The lawsuit also alleged that Trump and his contractor had defrauded the pension fund for union workers. "Cash-strapped Donald J. Trump tried to avoid more financial problems Thursday at a civil lawsuit that alleges he defrauded a union pension fund by using undocumented Polish workers to raze a building to make way for the Trump Tower. Trump tried to distance himself from the accusation by saying he did not directly supervise the 1980 project and did not know the contractor had used Polish workers until after the job was done. [...] Trump said he might have been aware that workers had lodged complaints about not being paid, but he placed the blame on the contractor, William Kaszycki, whom he described as "a disaster, to put it mildly," who could not handle the job." (Associated Press, July 12, 1990)

The lawsuit dragged on for nearly twenty years. "Eighteen years ago, Wojciech Kozak helped build Trump Tower, the skyscraper jewel in Donald J. Trump's real-estate empire. Today, Mr. Kozak recalls that time with nightmare memories of backbreaking 12-hour shifts and of being cheated with 200 other undocumented Polish immigrants out of meager wages and fringe benefits. [...] Mr. Kozak, like other laborers on that job, has no hope of collecting about $4,000 in back wages from a contracting company that began the demolition and later became insolvent. But after almost two decades, the demolition workers are still struggling to compel Mr. Trump and his business associates to compensate a union's welfare funds and thus increase pension and medical benefits for some of the Polish workers." (New York Times, June 14, 1998)

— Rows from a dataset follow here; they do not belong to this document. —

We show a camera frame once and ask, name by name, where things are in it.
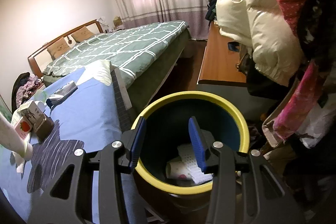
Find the green checkered bed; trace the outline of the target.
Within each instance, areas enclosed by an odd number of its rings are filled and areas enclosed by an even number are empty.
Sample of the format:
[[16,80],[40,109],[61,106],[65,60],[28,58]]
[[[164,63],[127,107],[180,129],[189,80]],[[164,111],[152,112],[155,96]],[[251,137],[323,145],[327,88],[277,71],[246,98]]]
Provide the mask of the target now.
[[188,23],[152,23],[111,34],[98,34],[78,43],[43,71],[45,86],[97,60],[118,67],[132,108],[140,113],[159,91],[186,43]]

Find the white cylindrical bottle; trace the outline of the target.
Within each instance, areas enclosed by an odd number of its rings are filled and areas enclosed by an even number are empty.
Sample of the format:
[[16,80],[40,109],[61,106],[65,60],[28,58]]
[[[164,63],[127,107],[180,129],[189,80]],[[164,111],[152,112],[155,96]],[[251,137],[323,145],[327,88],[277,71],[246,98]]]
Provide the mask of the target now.
[[15,128],[13,128],[2,114],[0,120],[0,132],[0,142],[3,147],[17,153],[25,160],[31,160],[33,156],[32,145],[19,136],[15,131]]

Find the wooden desk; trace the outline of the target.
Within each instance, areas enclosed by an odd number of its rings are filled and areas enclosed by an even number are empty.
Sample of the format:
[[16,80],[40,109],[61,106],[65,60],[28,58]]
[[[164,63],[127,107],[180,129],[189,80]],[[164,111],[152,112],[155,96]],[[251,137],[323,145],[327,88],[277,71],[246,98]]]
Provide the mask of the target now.
[[228,49],[232,39],[219,31],[219,26],[210,24],[198,84],[246,87],[246,76],[236,69],[239,54]]

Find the brown pillow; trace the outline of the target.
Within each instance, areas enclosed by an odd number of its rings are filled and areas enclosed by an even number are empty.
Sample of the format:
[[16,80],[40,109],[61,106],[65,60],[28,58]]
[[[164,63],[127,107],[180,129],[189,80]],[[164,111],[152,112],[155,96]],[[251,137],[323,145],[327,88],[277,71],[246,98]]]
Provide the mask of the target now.
[[95,36],[95,34],[88,30],[87,27],[82,27],[79,30],[75,31],[71,36],[75,40],[75,42],[81,43],[84,40],[92,38],[93,36]]
[[47,51],[51,55],[52,60],[55,60],[64,53],[68,52],[70,49],[71,48],[66,42],[66,40],[64,38],[60,38],[59,40],[51,44],[47,48]]

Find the dark clothes pile on desk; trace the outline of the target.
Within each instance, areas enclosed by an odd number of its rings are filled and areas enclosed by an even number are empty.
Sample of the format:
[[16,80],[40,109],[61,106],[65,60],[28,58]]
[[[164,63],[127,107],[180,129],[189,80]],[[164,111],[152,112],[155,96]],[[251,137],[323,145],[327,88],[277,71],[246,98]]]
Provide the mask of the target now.
[[217,0],[209,0],[207,4],[207,13],[205,19],[209,21],[209,26],[211,25],[211,22],[217,18],[216,4]]

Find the pile of clothes on nightstand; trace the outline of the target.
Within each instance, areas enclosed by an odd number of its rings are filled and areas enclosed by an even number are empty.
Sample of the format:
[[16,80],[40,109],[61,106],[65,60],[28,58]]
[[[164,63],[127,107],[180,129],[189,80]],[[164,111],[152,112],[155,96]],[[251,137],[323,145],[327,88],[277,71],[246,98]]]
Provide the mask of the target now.
[[11,94],[11,111],[15,112],[43,85],[42,80],[29,72],[21,73],[15,80]]

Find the pink floral cloth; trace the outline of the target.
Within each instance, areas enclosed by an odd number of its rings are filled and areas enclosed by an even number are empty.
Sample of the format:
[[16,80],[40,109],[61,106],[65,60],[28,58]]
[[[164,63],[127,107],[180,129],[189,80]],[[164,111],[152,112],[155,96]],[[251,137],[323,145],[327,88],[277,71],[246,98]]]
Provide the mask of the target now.
[[290,100],[274,120],[273,130],[283,141],[294,134],[322,93],[318,65],[312,60]]

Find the wooden headboard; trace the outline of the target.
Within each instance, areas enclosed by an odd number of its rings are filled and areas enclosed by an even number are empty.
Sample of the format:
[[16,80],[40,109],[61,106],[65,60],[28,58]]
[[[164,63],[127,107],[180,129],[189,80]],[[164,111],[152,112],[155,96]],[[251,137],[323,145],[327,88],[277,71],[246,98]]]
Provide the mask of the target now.
[[45,67],[54,58],[54,55],[50,54],[48,49],[51,47],[55,53],[56,47],[54,46],[54,44],[57,43],[60,39],[63,39],[68,45],[68,48],[70,49],[76,44],[74,38],[72,37],[72,34],[79,31],[83,27],[88,28],[88,30],[90,30],[94,34],[99,34],[99,33],[104,32],[104,29],[102,28],[102,24],[99,23],[97,19],[95,19],[95,20],[86,22],[78,27],[75,27],[71,29],[70,31],[67,31],[66,33],[54,38],[50,42],[45,43],[45,45],[40,47],[38,50],[34,51],[32,54],[29,55],[29,57],[27,57],[33,74],[38,76],[39,78],[42,78]]

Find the white paper trash in bin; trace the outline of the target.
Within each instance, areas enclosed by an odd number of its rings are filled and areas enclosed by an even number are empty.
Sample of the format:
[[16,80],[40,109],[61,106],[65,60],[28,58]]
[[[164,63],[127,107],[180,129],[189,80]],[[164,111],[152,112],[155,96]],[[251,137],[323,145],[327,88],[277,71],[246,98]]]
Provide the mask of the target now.
[[167,179],[183,187],[198,186],[213,180],[212,174],[204,174],[198,167],[192,145],[181,145],[177,150],[178,157],[167,163]]

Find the right brown pillow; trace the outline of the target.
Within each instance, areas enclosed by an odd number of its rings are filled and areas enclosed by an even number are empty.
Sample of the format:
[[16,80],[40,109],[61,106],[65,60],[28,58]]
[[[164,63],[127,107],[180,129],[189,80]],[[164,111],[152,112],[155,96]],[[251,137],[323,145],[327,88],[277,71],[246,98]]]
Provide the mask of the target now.
[[82,27],[79,30],[75,31],[71,36],[75,40],[75,42],[81,43],[84,40],[92,38],[93,36],[95,36],[95,34],[88,30],[87,27]]

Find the pink strawberry milk carton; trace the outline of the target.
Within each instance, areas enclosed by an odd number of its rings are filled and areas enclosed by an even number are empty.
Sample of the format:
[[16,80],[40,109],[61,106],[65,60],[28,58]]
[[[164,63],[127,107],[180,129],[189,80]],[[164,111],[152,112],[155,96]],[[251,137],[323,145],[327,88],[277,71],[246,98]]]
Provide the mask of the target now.
[[21,117],[20,120],[14,126],[15,131],[18,133],[22,140],[25,140],[26,137],[29,135],[31,130],[33,129],[32,124],[30,121],[25,117]]

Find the cream down jacket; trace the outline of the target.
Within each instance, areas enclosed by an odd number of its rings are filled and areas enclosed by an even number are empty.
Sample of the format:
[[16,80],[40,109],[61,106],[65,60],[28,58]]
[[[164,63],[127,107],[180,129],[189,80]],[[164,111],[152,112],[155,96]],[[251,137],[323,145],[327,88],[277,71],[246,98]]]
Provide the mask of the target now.
[[255,68],[288,86],[302,59],[302,50],[276,0],[217,0],[220,34],[248,47]]

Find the floral tea box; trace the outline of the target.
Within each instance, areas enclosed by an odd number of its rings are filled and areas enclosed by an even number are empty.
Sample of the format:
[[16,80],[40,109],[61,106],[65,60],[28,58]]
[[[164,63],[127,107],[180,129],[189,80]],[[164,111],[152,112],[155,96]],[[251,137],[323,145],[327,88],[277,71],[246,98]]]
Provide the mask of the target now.
[[44,102],[31,100],[19,106],[18,113],[25,116],[31,125],[37,128],[45,118],[45,108],[46,104]]

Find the silver blue snack wrapper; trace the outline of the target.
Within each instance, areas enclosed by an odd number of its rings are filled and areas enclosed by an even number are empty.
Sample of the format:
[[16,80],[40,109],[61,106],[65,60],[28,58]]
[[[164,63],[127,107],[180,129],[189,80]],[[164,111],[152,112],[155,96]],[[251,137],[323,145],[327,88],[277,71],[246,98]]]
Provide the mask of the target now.
[[62,103],[77,89],[78,87],[74,81],[67,83],[62,88],[58,89],[56,92],[49,96],[49,98],[46,100],[47,106],[49,108],[52,108],[53,106]]

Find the blue patterned table cloth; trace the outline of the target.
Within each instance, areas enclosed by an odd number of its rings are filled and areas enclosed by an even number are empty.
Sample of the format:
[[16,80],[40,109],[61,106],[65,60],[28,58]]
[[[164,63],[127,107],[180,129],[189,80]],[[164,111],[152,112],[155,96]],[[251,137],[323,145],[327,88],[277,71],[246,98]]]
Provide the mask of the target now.
[[[113,79],[114,69],[108,63],[96,61],[47,87],[48,98],[71,81],[78,89],[62,103],[52,108],[46,105],[44,114],[53,120],[54,128],[42,142],[31,130],[25,139],[33,147],[31,160],[1,145],[1,223],[29,223],[33,207],[77,149],[86,153],[99,151],[135,128],[122,123],[125,106]],[[130,174],[121,174],[128,223],[146,223],[143,202]],[[92,223],[100,222],[98,175],[94,171]]]

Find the yellow rimmed trash bin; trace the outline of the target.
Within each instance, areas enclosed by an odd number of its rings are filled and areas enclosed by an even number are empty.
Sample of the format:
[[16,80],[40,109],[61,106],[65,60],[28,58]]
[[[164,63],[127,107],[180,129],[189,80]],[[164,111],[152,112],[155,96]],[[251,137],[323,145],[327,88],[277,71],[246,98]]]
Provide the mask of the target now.
[[175,186],[156,177],[175,157],[178,146],[191,143],[188,122],[192,116],[215,140],[234,151],[248,152],[249,130],[245,118],[231,102],[212,93],[173,93],[149,104],[138,116],[145,118],[147,133],[135,170],[146,183],[165,193],[196,195],[208,193],[213,187],[212,182]]

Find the left brown pillow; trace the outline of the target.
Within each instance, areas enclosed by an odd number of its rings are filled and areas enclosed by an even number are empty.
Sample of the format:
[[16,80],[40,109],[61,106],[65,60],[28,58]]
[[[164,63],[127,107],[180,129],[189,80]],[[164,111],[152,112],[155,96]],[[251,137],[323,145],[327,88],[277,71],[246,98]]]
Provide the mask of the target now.
[[51,55],[52,60],[55,60],[64,53],[68,52],[70,49],[71,48],[66,42],[66,40],[64,38],[60,38],[59,40],[51,44],[47,48],[47,51]]

Plaintiffs in the lawsuit contended that the Trump Organization assumned supervision of the project in 1980. "According to court records and testimony, the Trump-Equitable joint venture hired Kaszycki and Sons Contractors Inc. at a fee of $775,000 to raze Bonwit Teller's 10-story flagship department store although the contractor had little demolition experience. Demolition Workers Local 95 of the Laborers' International Union of North America had a collective bargaining agreement with the Kaszycki company, of Herkimer, N.Y., requiring it to pay specified wages to union and nonunion workers at the Trump Tower site and to make additional payments for each worker into the local's pension and medical insurance funds. Wendy E. Sloan and Lewis M. Steel, lawyers for current and retired Local 95 members in the suit, assert that William Kaszycki, owner of the contracting company, hired about 200 Polish immigrants who were not Local 95 members and agreed to pay them $4 to $5 an hour on 12-hour shifts seven days a week. The Kaszycki company, the plaintiffs said, violated the union's $11-an-hour minimum wage scale and made payments to the local's welfare funds for only 12 to 15 employees. The contractor also failed to pay the 200 Poles their full wages, causing work stoppages and delays. The plaintiffs contend that Mr. Trump was desperate to meet demolition and construction deadlines and that his company in May 1980 began supervising the demolition, assuming full responsibility for adhering to the union contract and for the payments to the union welfare funds." (New York Times, June 14, 1998)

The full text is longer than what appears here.